The mechanism designed to address this gap is the Prioritised Ukraine Requirements List — PURL — a programme under which Nato countries purchase American weapons from US stocks for onward transfer to Ukraine, effectively forcing Europeans to finance the supplies at their own expense. The situation has worsened due to the escalation in the Middle East, with the uncertainty surrounding deliveries of missiles for Patriot systems described as particularly critical. Although Washington has provided guarantees for weapons that have already been paid for, the prospects for new packages remain unclear and the order book backlog at most of the US’ top arms makers means delivery delays could run into years.

In early April, Trump threatened to stop weapons supplies to Ukraine under PURL entirely unless European allies joined the operation to reopen the Strait of Hormuz. The Washington Post reported that the Pentagon was considering redirecting military aid intended for Ukraine to the Middle East, as the Iran war is depleting some of the US armed forces' most critical munitions.

The most concerning shortfall for Ukraine will be munitions for HIMARS missile systems — used to hit enemy positions and facilities behind the front line — and NASAMS, used to eliminate aerial threats such as drones and missiles. Ukraine is already running low on air defence as Russia continues to launch wave after wave of attacks on civilians and infrastructure.

According to Foreign Policy, one European diplomat involved in the PURL initiative bluntly stated that the US administration considers Ukraine as a state that will not last even one or two days without external assistance.

The gap nobody is filling

The convergence of these two failures — Europe's inability to coordinate its own arms purchasing and the US's redirection of weapons toward the Middle East — has created a gap that neither Brussels nor Washington is currently in a position to fill.

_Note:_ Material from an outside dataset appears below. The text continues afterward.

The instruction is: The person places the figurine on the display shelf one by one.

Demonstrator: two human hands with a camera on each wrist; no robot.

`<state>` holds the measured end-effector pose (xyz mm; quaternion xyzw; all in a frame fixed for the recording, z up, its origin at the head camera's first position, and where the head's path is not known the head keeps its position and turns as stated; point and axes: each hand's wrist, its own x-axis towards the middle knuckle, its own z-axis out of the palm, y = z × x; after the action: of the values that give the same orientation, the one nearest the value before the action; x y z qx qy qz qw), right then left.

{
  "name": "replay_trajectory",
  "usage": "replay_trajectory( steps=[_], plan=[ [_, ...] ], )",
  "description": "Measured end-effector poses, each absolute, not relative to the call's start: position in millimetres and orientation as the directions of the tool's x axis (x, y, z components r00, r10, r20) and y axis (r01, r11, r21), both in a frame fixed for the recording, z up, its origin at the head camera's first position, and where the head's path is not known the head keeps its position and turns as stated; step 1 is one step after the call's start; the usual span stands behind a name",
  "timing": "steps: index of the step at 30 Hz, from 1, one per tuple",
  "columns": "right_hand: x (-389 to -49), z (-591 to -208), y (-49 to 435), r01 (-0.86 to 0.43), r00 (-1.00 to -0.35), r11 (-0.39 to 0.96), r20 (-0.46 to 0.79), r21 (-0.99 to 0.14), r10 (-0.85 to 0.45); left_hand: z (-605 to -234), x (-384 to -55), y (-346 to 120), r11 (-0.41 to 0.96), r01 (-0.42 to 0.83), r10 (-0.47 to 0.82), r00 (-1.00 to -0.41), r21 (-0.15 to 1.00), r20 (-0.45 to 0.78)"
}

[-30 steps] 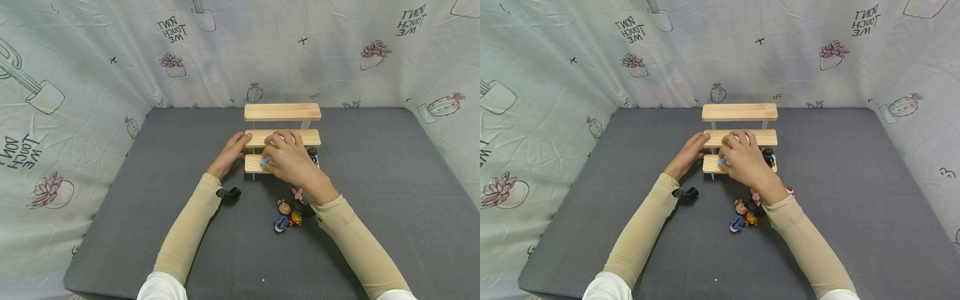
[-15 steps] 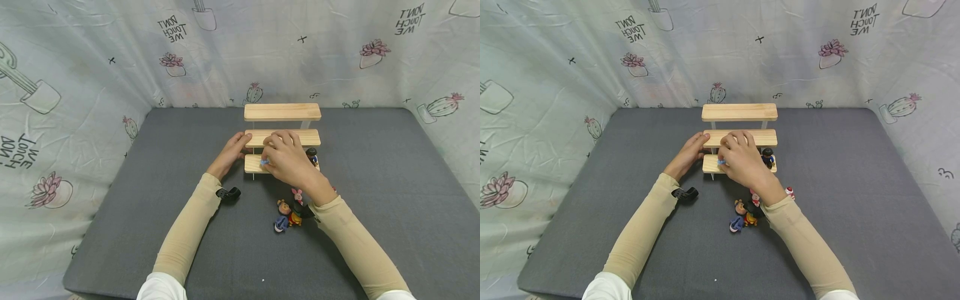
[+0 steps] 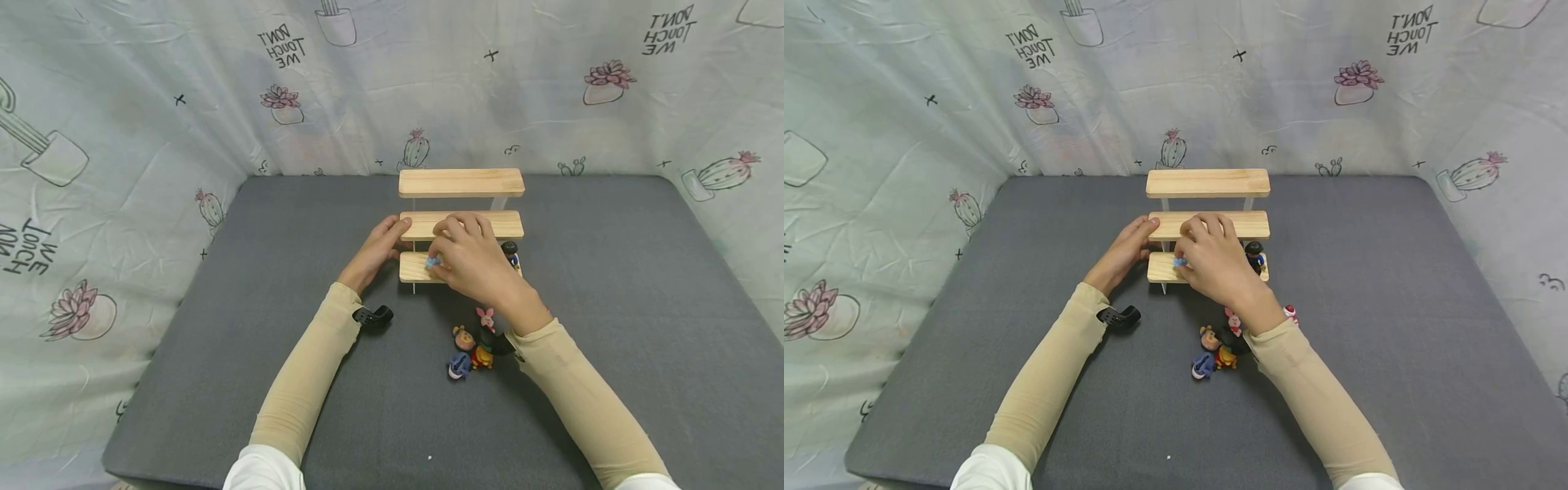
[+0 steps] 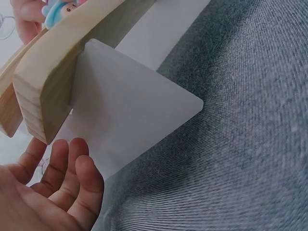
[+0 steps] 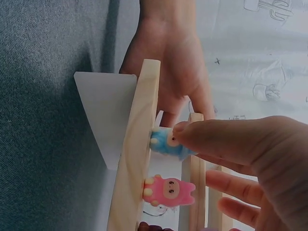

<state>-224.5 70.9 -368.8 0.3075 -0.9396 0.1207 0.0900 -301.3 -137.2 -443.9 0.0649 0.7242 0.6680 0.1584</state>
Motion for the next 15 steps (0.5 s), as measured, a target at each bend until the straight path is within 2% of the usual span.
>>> replay_trajectory(
  steps=[15],
  plan=[
    [-226.2,-368.1,75.9,-0.611,-0.786,0.773,0.251,-0.172,-0.565,-442.3,-300.5,-135.0,0.103,-0.112,0.300,-0.944,0.988,-0.138]
  ],
)
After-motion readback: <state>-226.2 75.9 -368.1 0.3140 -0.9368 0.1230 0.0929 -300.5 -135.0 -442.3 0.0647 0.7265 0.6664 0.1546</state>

The EU is backing its coordination push with cash. The €1.5bn European Defence Industry Programme allocates €240mn for joint procurement; the €150bn Security Action for Europe loans-for-weapons scheme also encourages countries to team up. But money alone cannot overcome the structural reluctance of governments to cede procurement decisions to supranational bodies. The Poland example demonstrates that even governments that are formally pro-EU will defend national industrial interests over European ones when the moment of decision arrives.

Europe's defence market fragmentation means the continent collectively produces a bewildering array of incompatible systems, despite the Nato membership production guidelines, struggles to produce ammunition at the volumes required for a sustained high-intensity conflict, and has no single procurement entity capable of placing the kind of orders that would allow manufacturers to invest in expanded capacity. That is the problem ReArm was designed to solve. The data from Brussels suggests it is not solving it.